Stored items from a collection
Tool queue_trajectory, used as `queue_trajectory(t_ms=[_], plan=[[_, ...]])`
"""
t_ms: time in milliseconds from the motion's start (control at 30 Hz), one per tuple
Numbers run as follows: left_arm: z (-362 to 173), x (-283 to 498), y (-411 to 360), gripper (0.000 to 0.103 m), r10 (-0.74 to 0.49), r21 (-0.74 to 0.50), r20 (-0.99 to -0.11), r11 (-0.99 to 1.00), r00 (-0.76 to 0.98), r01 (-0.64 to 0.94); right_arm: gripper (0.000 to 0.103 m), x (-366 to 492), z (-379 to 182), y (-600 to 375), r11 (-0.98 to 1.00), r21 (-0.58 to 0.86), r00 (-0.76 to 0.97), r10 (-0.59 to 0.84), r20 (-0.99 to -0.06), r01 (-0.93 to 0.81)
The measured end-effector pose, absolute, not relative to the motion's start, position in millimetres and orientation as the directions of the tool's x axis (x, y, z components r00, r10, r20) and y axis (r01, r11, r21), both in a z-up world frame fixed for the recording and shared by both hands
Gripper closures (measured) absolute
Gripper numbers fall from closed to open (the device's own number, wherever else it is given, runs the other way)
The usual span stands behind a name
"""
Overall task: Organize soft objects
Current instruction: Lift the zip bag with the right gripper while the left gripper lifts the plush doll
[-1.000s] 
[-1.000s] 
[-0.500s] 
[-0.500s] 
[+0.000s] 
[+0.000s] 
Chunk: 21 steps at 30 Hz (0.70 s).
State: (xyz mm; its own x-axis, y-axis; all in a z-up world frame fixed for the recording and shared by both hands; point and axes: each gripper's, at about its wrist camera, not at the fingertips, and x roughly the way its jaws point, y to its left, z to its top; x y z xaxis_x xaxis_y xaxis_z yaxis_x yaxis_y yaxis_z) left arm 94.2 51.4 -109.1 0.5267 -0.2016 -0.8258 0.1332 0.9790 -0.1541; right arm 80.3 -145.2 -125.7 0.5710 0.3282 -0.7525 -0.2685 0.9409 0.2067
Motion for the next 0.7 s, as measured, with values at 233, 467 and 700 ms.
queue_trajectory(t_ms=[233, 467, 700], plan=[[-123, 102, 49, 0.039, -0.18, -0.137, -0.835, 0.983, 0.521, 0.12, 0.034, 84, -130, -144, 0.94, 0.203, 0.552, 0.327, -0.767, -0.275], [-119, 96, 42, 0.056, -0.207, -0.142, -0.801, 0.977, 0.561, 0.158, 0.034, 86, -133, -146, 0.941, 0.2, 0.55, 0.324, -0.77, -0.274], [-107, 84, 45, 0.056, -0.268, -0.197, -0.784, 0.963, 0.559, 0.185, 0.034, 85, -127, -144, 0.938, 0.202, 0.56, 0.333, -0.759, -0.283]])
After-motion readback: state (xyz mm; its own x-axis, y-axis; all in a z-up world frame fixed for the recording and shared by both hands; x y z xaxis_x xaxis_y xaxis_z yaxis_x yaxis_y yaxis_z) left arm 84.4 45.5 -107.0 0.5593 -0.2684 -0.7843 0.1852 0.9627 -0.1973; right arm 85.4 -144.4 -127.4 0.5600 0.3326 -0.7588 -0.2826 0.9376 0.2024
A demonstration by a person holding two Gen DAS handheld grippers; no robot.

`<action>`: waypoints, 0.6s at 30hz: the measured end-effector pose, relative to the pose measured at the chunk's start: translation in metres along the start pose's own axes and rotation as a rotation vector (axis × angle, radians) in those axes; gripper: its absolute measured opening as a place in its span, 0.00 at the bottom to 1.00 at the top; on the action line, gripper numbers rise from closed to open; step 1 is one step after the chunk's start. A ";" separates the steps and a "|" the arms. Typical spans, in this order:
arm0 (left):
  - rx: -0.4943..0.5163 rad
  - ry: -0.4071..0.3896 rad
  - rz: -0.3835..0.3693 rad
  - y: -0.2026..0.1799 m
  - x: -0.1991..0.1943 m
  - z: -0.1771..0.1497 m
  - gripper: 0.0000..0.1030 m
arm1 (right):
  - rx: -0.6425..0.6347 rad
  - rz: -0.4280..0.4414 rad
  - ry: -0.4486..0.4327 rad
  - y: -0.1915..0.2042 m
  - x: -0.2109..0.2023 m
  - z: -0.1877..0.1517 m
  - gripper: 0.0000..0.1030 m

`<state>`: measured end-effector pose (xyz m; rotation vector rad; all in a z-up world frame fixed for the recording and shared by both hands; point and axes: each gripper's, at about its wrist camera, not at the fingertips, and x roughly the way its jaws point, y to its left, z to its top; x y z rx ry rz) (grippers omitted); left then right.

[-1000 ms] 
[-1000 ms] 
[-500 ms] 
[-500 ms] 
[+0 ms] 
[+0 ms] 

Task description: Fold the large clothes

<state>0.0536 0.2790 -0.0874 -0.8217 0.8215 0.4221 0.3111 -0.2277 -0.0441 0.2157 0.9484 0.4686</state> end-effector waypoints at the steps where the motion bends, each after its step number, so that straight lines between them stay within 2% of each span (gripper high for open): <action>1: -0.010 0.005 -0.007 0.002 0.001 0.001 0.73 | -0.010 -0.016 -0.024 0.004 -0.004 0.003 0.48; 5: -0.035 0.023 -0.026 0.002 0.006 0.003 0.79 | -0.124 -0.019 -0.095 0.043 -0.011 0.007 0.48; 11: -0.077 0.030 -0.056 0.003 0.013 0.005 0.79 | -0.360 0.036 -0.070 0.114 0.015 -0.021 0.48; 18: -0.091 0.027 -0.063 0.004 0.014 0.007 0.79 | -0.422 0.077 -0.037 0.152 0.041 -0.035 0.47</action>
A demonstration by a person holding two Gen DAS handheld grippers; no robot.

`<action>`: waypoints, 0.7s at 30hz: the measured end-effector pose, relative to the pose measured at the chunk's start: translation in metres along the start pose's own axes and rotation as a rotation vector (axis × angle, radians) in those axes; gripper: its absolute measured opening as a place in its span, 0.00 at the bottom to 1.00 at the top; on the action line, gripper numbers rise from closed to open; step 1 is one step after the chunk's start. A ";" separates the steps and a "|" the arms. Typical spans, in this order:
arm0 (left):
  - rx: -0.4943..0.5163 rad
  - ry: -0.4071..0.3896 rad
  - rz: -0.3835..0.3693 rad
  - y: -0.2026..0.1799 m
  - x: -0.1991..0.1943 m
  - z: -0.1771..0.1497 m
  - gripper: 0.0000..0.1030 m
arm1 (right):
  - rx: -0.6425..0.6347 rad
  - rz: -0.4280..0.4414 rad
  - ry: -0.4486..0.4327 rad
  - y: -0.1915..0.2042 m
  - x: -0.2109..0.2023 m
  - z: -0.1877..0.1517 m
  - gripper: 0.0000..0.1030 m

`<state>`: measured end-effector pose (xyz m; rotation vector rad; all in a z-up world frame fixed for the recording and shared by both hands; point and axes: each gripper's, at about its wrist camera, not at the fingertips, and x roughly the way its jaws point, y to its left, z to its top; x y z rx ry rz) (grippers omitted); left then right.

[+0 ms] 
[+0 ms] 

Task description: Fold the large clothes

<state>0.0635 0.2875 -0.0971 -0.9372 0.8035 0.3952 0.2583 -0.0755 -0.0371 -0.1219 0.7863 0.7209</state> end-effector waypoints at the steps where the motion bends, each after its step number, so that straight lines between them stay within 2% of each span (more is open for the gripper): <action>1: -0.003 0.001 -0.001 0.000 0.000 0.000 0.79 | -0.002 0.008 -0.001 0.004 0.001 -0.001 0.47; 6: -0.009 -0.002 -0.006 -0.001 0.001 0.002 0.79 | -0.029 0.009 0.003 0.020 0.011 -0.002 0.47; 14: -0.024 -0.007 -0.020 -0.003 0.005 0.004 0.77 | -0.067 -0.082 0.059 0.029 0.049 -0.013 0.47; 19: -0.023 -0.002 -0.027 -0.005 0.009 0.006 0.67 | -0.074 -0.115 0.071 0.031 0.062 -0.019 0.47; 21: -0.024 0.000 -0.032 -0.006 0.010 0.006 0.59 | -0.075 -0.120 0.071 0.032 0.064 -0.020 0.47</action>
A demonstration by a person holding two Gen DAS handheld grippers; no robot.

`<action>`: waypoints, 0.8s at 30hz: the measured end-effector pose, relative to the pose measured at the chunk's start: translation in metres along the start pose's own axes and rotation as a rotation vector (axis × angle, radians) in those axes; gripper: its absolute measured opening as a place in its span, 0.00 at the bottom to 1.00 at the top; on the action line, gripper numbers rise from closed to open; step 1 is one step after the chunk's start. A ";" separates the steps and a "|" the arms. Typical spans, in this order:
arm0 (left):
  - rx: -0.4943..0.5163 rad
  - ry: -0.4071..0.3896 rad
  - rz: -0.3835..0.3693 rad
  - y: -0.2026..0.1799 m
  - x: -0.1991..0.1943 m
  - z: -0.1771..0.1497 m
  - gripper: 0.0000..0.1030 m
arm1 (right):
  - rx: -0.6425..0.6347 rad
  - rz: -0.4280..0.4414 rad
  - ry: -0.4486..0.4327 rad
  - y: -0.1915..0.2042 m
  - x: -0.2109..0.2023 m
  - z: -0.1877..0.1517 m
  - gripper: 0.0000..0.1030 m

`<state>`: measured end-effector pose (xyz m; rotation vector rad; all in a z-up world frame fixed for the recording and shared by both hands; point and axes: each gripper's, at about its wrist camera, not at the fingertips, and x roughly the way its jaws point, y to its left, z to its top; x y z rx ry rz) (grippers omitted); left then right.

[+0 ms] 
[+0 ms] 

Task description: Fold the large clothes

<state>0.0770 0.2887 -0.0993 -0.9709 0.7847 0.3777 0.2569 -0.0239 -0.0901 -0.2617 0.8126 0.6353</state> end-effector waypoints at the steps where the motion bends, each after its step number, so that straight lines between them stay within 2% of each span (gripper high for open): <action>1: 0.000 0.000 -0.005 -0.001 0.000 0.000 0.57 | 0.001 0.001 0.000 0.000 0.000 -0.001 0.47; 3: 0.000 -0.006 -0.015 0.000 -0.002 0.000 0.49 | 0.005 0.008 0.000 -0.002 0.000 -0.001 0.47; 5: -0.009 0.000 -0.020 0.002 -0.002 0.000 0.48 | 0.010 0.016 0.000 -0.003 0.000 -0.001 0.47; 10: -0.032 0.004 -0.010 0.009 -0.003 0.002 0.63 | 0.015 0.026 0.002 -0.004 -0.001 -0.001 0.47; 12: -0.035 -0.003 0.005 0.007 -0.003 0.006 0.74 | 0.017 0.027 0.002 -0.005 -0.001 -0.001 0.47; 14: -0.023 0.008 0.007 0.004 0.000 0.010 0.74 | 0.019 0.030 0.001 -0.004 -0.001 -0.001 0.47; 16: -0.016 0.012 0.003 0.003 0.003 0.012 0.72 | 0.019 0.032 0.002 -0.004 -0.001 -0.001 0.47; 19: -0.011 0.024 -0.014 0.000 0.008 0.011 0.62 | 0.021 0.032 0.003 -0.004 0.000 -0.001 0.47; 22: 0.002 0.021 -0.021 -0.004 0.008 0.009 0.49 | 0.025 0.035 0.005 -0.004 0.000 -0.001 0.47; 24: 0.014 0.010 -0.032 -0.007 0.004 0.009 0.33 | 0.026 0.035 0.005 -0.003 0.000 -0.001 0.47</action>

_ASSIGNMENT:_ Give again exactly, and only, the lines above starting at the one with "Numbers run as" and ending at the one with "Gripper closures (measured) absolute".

_ANSWER BOX:_
Numbers run as follows: left_arm: z (-362 to 173), x (-283 to 498), y (-411 to 360), gripper (0.000 to 0.103 m), r10 (-0.74 to 0.49), r21 (-0.74 to 0.50), r20 (-0.99 to -0.11), r11 (-0.99 to 1.00), r00 (-0.76 to 0.98), r01 (-0.64 to 0.94); right_arm: gripper (0.000 to 0.103 m), x (-366 to 492), z (-379 to 182), y (-600 to 375), r11 (-0.98 to 1.00), r21 (-0.58 to 0.86), r00 (-0.76 to 0.97), r10 (-0.59 to 0.84), r20 (-0.99 to -0.06), r01 (-0.93 to 0.81)
The measured end-effector pose, absolute, not relative to the motion's start, position in millimetres and orientation as the directions of the tool's x axis (x, y, z components r00, r10, r20) and y axis (r01, r11, r21), both in a z-up world frame fixed for the recording and shared by both hands
Gripper closures (measured) absolute

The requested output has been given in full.